Blaze Now Considered Under Control

A file photo of the Air Tractor 802 Fireboss, six of which were deployed at the Whyte Lake fire.

A human-caused wildfire that broke out yesterday around noon in the Whyte Lake area of Cypress Falls Park above Horseshoe Bay continued to smolder throughout the night, according to the BC Wildfire Service Coastal Fire Centre. West Vancouver Fire Rescue reported at 8:30 this morning that the fire is contained, and that no growth occurred overnight, thanks to the efforts of firefighters both on the ground and in the air.

Assisting West Vancouver Fire Rescue yesterday on the ground were firefighters from North Vancouver Fire Rescue and a BC Wildfire Service Team that flew in from Squamish.

In addition, air support came in the form of aircraft deployed from both Kamloops and Campbell River, along with two local helicopters. The Watershed spoke this evening with BC Wildfire Service Air Attack Officer Greg Adams, who oversaw communications from one of the small 'birddog' planes that was present at the fire scene yesterday.

Adams, speaking from Campbell River, said that when the fire was initially called in, two air tankers immediately deployed from Kamloops.

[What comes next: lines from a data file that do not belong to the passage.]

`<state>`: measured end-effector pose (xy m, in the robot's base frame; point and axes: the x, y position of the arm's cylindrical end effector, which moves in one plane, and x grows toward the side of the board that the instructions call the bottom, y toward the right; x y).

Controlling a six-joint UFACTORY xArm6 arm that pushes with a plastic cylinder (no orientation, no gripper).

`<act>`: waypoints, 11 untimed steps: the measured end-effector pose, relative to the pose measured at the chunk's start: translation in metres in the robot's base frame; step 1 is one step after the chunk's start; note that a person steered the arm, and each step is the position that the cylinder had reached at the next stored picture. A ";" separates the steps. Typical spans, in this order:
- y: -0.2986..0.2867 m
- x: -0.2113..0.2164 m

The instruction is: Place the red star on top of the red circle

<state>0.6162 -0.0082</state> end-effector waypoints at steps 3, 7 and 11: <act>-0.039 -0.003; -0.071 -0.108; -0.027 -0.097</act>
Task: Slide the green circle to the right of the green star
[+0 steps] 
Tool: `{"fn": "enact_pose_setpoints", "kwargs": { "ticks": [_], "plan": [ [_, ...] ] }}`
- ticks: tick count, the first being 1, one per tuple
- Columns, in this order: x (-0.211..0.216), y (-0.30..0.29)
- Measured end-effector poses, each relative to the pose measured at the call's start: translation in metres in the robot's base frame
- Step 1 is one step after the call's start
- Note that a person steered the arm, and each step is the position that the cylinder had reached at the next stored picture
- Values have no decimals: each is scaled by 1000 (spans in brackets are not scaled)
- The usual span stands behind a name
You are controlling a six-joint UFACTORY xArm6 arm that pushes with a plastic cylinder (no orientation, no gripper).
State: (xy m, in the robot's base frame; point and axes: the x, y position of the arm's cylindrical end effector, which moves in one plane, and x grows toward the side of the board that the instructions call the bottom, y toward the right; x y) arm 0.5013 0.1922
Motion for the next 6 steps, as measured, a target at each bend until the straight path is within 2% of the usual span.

These air tankers, RJ85 planes, are former passenger jets which have been converted with external tanks to carry fire retardant. They were accompanied by a smaller plane known as a 'birddog', which carries an Air Attack officer who directs operations and communications from the air. After releasing their initial loads, the RJ85s made several trips to the Abbotsford Air Tanker base to reload, in the end, deploying a total of five loads of retardant on the fire.

The air tankers were then supplemented by Adams and his crew from the Air Tanker base in Campbell River. Adams and a pilot flew over in a second small birddog along with six skimmers (in this case, the Air Tractor 802 Fireboss seen above) which delivered water scooped from Howe Sound onto the flames.

In the end, the fire burned across an area estimated to be slightly more than a hectare. While Drive BC cancelled their transportation incident this morning around 7:30, the northbound lane of Highway 99 remains closed, with traffic routed through Horseshoe Bay and along the old highway. Firefighters remain on the scene, and will be there until all hot spots are extinguished.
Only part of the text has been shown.